George R.R. Martin, autore di Game of Thrones, ha parlato della scena più violenta che ha dovuto scrivere, ovvero il Red Wedding.

George R.R. Martin

L’autore di Game of Thrones, George R.R. Martin, ha spiegato cosa ha provato quando ha dovuto scrivere la scena del Red Wedding, la più violenta. 

George R.R. Martin autore di Game of Thrones: “Com’è stato scrivere la scena più violenta, il Red Wedding”

L’autore di Game of Thrones, George R.R. Martin, ha parlato di quando ha scritto la scena del Red Wedding. Ha dichiarato che il capitolo, che è stato trasformato in un episodio della serie televisiva Il Trono di Spade, ha visto diversi personaggi importanti uccisi contemporaneamente ed è stata sicuramente una delle scene più difficili da scrivere. “Ho finito l’intero libro, ad eccezione del Red Wedding” ha dichiarato a The Indipendent.

È stato un capitolo così doloroso da scrivere per me, perdendo alcuni personaggi che avevo imparato a conoscere e amare. Nove anni che stavo con questi personaggi e ora li avrei uccisi in modo orribile! È stato difficile” ha dichiarato. “È un capitolo orribile e sconvolge le persone. Fa arrabbiare le persone, rende le persone tristi. Le persone lanciano il libro contro il muro o nel camino. Quando era in TV, ha avuto lo stesso effetto su decine di migliaia, se non milioni, di persone.

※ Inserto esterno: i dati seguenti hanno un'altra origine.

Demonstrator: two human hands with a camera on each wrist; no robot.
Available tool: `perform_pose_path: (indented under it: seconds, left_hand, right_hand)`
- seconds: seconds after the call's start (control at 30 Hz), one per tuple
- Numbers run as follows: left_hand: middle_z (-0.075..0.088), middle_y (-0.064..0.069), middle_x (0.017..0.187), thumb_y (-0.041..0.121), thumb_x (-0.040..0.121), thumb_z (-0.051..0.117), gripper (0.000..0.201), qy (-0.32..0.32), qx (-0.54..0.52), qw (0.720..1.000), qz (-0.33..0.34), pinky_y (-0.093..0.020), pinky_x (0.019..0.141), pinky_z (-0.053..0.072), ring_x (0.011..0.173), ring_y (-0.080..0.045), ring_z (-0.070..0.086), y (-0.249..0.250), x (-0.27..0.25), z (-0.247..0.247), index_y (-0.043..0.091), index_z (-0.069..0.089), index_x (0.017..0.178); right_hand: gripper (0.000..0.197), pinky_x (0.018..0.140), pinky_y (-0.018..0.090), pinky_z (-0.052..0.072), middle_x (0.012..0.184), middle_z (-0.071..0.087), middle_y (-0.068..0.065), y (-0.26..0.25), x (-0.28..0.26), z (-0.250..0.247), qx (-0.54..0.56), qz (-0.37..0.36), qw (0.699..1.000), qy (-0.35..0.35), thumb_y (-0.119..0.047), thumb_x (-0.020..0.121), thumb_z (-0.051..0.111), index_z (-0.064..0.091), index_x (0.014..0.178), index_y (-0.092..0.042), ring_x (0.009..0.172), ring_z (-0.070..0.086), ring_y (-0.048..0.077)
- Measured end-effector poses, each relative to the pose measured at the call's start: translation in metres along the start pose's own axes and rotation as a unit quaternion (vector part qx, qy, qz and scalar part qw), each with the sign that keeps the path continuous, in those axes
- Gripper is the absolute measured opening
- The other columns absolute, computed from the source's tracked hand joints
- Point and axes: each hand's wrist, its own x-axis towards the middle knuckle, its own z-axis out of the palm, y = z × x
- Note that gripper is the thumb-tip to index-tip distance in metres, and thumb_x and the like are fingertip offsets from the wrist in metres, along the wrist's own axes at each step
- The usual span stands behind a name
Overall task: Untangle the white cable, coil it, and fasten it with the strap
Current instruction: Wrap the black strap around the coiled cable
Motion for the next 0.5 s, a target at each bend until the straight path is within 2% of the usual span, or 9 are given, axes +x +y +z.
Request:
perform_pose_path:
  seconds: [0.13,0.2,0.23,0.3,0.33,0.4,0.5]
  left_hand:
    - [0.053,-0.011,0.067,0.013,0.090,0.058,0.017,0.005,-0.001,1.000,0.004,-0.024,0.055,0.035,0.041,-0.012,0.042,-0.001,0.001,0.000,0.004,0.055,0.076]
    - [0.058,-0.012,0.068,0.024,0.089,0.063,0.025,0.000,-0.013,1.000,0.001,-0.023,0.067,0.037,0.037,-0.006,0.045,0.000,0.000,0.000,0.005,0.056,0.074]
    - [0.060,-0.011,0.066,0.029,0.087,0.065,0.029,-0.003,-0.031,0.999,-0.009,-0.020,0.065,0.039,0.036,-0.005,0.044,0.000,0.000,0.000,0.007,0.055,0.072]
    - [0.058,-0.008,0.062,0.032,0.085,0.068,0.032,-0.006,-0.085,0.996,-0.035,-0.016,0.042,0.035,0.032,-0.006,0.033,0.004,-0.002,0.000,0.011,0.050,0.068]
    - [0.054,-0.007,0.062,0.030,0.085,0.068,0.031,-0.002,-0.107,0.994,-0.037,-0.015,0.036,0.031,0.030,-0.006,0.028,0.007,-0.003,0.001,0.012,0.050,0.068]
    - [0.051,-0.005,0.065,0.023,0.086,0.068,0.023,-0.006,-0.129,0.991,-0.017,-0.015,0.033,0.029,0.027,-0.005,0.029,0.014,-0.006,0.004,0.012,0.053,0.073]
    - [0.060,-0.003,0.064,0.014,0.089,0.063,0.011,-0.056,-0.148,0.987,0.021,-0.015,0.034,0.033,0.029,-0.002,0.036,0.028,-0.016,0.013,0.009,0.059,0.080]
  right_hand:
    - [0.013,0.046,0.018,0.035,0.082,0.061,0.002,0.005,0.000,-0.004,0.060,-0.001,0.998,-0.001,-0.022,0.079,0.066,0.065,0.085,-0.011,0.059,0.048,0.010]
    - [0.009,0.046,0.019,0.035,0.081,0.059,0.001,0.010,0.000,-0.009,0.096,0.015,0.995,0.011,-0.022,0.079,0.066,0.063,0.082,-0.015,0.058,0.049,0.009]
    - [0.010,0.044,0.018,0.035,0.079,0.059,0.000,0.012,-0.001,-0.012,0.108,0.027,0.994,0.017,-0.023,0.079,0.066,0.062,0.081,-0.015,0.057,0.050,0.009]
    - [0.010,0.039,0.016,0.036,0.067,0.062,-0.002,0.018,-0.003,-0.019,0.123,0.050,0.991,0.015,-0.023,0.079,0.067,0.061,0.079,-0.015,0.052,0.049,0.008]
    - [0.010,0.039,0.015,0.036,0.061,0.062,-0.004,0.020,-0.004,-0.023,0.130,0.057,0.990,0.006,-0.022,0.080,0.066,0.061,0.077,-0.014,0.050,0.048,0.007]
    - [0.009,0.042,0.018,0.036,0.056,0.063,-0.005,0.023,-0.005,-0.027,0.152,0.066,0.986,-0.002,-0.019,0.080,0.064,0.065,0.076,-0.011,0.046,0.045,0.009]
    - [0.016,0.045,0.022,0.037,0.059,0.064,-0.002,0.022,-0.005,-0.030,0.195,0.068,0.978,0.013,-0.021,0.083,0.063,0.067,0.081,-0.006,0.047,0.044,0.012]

A mio avviso, va bene. Stiamo parlando di morte qui!” ha aggiunto. 

George R.R. Martin: “La gente ha sentito quella morte”

Martin ha spiegato che pensa che la morte dovrebbe sempre essere difficile da scrivere. “Noi tutti nella nostra vita reale abbiamo sperimentato la morte” ha spiegato l’autore, sottolineando che questo fa arrabbiare e rende tristi. “Nel nostro intrattenimento, televisione, film, libri, nel corso dei secoli, come si è evoluta, la morte è spesso trattata in modo molto disinvolto.

Qualcuno è morto, abbiamo un mistero e il detective deve scoprire chi è stato” ha aggiunto. “Non consideriamo mai chi è il cadavere, o com’era la sua vita… come sarà senza di lui. Se ho intenzione di scrivere una scena di morte, in particolare per i personaggi principali, voglio farla sentire al lettore. Questo è ciò che il Red Wedding, credo, siano riuscite con successo. La gente ha sentito quella morte” ha concluso l’autore.